**Exercise brief:** Your answer should consist of each line below that includes the word "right".

*** Information provided ***

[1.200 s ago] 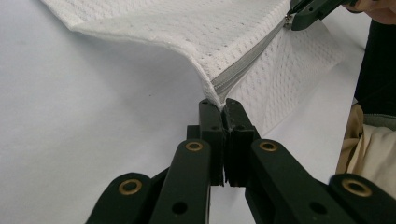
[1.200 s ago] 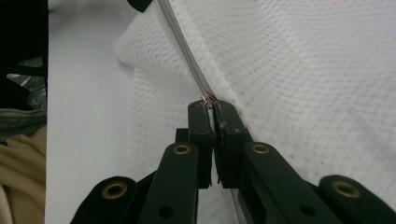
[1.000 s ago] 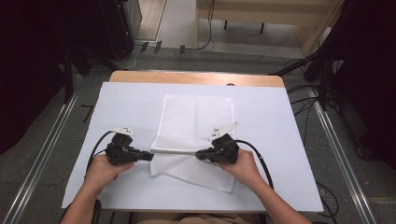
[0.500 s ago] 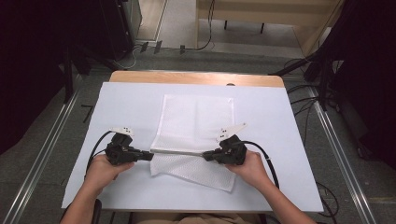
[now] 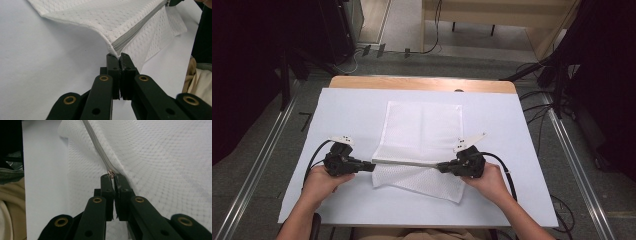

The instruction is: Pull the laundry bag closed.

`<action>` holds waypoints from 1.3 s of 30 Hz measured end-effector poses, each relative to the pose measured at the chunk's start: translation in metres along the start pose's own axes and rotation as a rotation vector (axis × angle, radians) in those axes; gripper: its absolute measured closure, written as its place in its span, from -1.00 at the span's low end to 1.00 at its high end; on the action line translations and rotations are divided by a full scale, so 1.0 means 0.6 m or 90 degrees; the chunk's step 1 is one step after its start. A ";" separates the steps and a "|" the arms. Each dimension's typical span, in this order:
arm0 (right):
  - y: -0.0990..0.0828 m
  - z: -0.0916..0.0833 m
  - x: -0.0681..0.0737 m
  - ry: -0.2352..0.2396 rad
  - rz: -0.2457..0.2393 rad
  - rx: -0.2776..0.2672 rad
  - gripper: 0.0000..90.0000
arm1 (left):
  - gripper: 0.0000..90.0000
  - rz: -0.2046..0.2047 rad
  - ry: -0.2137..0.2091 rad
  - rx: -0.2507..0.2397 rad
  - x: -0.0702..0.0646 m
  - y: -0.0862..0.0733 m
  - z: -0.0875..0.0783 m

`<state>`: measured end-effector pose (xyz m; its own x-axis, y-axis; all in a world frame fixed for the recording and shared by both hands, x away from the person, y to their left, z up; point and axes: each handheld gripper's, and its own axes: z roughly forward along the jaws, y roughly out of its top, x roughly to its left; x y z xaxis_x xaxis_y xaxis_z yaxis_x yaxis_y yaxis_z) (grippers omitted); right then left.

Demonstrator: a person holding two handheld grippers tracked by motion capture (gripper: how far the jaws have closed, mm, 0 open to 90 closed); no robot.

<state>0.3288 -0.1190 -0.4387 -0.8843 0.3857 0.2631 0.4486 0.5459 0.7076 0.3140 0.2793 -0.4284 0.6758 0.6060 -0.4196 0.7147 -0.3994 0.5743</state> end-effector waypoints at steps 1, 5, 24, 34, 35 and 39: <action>-0.002 -0.003 -0.001 -0.003 0.002 0.000 0.96 | 0.99 0.000 0.001 0.000 0.000 0.000 0.000; -0.010 -0.014 -0.006 -0.006 0.006 -0.004 0.96 | 0.99 -0.001 0.002 0.000 0.001 0.000 0.000; -0.041 -0.056 -0.022 -0.017 0.022 -0.008 0.95 | 0.99 0.000 0.000 -0.002 0.001 0.000 -0.001; -0.049 -0.068 -0.027 -0.018 0.025 -0.009 0.96 | 0.99 -0.005 -0.002 0.001 0.003 -0.001 -0.002; -0.052 -0.072 -0.029 -0.021 0.030 -0.009 0.96 | 0.99 -0.004 -0.003 0.002 0.003 -0.001 -0.002; -0.056 -0.077 -0.031 -0.018 0.033 -0.012 0.96 | 0.99 -0.004 -0.004 0.002 0.002 0.000 0.000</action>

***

**Response below:**
arm0 (right):
`<state>`: measured end-effector pose (xyz m; its own x-axis, y-axis; all in a world frame fixed for the recording and shared by both hands, x away from the person, y to their left, z up; point and axes: each handheld gripper's, and its own axes: z roughly forward along the jaws, y roughly out of its top, x roughly to its left; x y z xaxis_x xaxis_y xaxis_z yaxis_x yaxis_y yaxis_z) (grippers omitted); right then left.

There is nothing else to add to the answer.